Task directions –
Nothing but the images is to be left out of your exact copy of the entries.

Supplied records –
===
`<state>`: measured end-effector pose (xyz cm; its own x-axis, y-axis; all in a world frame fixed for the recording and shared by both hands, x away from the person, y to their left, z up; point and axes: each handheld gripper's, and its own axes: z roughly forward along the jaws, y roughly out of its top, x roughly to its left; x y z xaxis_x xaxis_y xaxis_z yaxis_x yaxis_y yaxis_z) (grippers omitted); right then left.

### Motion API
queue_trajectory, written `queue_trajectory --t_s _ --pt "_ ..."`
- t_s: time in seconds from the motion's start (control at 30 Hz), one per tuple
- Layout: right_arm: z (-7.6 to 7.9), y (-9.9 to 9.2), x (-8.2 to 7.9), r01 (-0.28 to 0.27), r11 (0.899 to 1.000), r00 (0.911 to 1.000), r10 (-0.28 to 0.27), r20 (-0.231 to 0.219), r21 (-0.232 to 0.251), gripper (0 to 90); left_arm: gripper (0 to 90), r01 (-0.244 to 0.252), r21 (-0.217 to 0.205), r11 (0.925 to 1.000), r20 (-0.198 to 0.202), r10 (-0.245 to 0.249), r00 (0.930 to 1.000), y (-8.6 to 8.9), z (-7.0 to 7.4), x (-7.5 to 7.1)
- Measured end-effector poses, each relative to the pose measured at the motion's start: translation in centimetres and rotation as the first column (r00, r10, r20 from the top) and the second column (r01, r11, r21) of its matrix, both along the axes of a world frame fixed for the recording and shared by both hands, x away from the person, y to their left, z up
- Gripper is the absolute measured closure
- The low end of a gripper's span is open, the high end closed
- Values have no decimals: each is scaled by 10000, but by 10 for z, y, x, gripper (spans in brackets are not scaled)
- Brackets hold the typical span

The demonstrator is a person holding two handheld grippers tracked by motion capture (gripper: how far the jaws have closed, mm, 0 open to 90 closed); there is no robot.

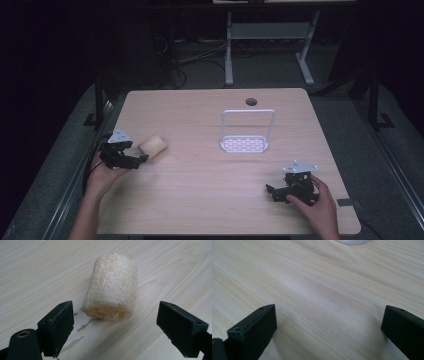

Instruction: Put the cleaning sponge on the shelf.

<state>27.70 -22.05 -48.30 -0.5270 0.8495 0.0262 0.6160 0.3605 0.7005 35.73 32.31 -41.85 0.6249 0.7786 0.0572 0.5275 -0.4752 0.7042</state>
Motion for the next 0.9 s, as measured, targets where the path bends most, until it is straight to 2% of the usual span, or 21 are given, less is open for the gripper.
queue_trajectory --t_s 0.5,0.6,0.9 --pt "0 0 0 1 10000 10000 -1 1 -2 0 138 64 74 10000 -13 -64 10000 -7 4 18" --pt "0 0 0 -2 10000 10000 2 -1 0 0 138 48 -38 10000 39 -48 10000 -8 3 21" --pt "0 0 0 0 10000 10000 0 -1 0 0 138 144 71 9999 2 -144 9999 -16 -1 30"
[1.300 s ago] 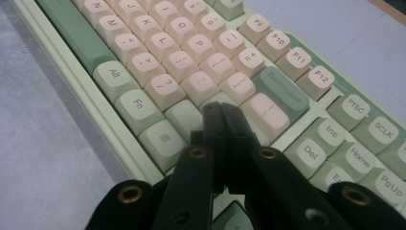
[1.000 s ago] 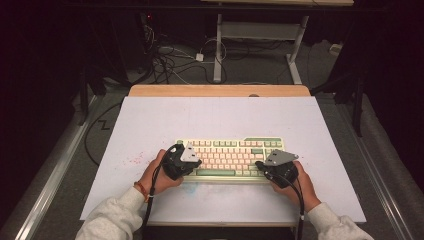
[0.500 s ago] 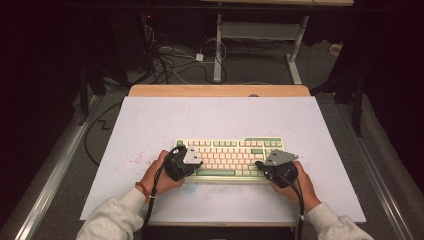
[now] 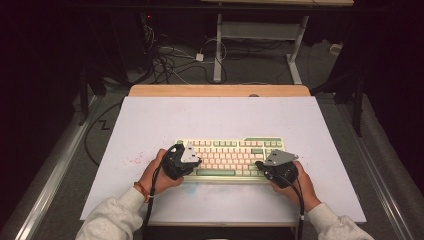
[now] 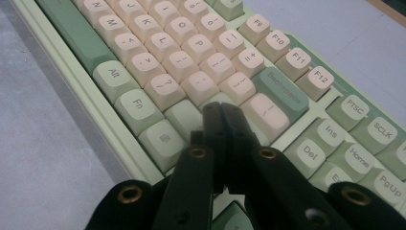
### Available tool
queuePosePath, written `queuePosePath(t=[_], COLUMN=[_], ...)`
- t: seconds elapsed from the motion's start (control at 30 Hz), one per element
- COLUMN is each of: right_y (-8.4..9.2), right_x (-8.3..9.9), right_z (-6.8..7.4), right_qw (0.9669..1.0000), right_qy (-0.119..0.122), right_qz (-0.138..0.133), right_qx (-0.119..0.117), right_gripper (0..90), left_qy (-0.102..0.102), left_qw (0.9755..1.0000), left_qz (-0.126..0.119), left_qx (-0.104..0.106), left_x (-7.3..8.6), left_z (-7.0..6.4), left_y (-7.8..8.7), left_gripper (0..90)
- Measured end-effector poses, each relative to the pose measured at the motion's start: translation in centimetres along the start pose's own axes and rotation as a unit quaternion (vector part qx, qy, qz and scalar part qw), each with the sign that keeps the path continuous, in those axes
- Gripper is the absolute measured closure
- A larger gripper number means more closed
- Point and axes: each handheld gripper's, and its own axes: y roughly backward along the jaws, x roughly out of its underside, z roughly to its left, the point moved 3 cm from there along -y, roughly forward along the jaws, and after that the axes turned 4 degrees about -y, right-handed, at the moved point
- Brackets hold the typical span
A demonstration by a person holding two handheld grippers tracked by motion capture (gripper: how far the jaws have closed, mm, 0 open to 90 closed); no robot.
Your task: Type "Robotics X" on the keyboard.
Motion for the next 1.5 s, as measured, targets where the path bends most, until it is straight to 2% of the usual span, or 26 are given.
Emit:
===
Result below –
`<state>`: measured end-effector pose (xyz cm; its own x-axis, y-axis; all in a world frame fixed for the recording and shared by both hands, x away from the person, y to their left, z up; point and axes: each handheld gripper's, and its own axes: z roughly forward along the jaws, y roughly out of its top, x roughly to its left; x y z xaxis_x xaxis_y xaxis_z yaxis_x yaxis_y yaxis_z) (grippers omitted); right then left.

### Motion API
queue_trajectory, written `queue_trajectory --t_s _ --pt "_ ..."`
- t_s: time in seconds from the motion's start (control at 30 Hz), one per tuple
- Layout: right_arm: z (-7.6 to 7.9), y (-9.9 to 9.2), x (-8.2 to 7.9), r01 (-0.28 to 0.27), r11 (0.899 to 1.000), r00 (0.911 to 1.000), r10 (-0.28 to 0.27), r20 (-0.231 to 0.219), r21 (-0.232 to 0.251), gripper (0 to 90); left_arm: gripper (0 to 90), r01 (-0.244 to 0.252), r21 (-0.217 to 0.205), r11 (0.925 to 1.000), r20 (-0.198 to 0.202), r10 (-0.245 to 0.249), r00 (0.930 to 1.000), y (-8.6 to 8.9), z (-7.0 to 7.4), x (-7.5 to 7.1)
- Measured end-effector poses, each relative to the pose measured at the motion's start: translation in centimetres and rotation as the first column (r00, r10, r20 from the top) and the second column (r01, r11, r21) of its matrix, both along the axes of a world frame fixed for the recording and shared by both hands, x away from the person, y to their left, z up
- Gripper is the absolute measured closure
- The low end of a gripper's span is open, the high end closed
- Values have no decimals: each is scaled by 10000, but by 10 for z, y, x, gripper (spans in brackets are not scaled)
- Brackets hold the typical span

The demonstrator is a person holding two handheld grippers tracked by motion capture (gripper: how far the jaws have closed, mm, 0 open to 90 closed); there is no robot.


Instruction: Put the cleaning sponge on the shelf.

<state>27.70 -22.05 -48.30 -0.5270 0.8495 0.0262 0.6160 0.3605 0.7005 35.73 32.31 -41.85 0.6249 0.7786 0.0572 0.5275 -0.4752 0.7042</state>
Motion for the next 0.9 s, as measured, targets where the path bends most, until it is straight to 2% of the usual span, or 21 are given, less is open for the gripper.
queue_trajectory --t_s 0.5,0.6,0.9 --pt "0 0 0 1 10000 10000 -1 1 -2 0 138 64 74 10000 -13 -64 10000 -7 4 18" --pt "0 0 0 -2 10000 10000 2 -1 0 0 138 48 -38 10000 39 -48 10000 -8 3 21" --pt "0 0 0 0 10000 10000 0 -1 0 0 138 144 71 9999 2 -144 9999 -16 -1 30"
[1.300 s ago] 
[1.000 s ago] 
[0.500 s ago] 
[now] 
[now] 
### Available tool
queuePosePath, written `queuePosePath(t=[_], COLUMN=[_], ...)`
- t: seconds elapsed from the motion's start (control at 30 Hz), one per element
- COLUMN is each of: right_y (-8.4..9.2), right_x (-8.3..9.9), right_z (-6.8..7.4), right_qw (0.9669..1.0000), right_qy (-0.119..0.122), right_qz (-0.138..0.133), right_qx (-0.119..0.117), right_gripper (0..90), left_qy (-0.102..0.102), left_qw (0.9755..1.0000), left_qz (-0.126..0.119), left_qx (-0.104..0.106), left_x (-7.3..8.6), left_z (-7.0..6.4), left_y (-7.8..8.7), left_gripper (0..90)
- Measured end-effector poses, each relative to the pose measured at the motion's start: translation in centimetres along the start pose's own axes and rotation as a unit quaternion (vector part qx, qy, qz and scalar part qw), each with the sign that keeps the path continuous, in those axes
- Gripper is the absolute measured closure
- A larger gripper number means more closed
- Point and axes: each handheld gripper's, and its own axes: y roughly backward along the jaws, x roughly out of its underside, z roughly to its left, the point moved 3 cm from there along -y, roughly forward along the jaws, and after that the axes turned 4 degrees about -y, right-handed, at the moved point
- Brackets hold the typical span
A demonstration by a person holding two handheld grippers tracked by motion capture (gripper: how far the jaws have closed, mm, 0 open to 90 closed); no robot.
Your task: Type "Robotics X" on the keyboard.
Motion for the next 1.5 s, as measured, targets where the path bends most, until it is straight to 2% of the usual span, or 26 are given.
Emit:

The output requires nothing else.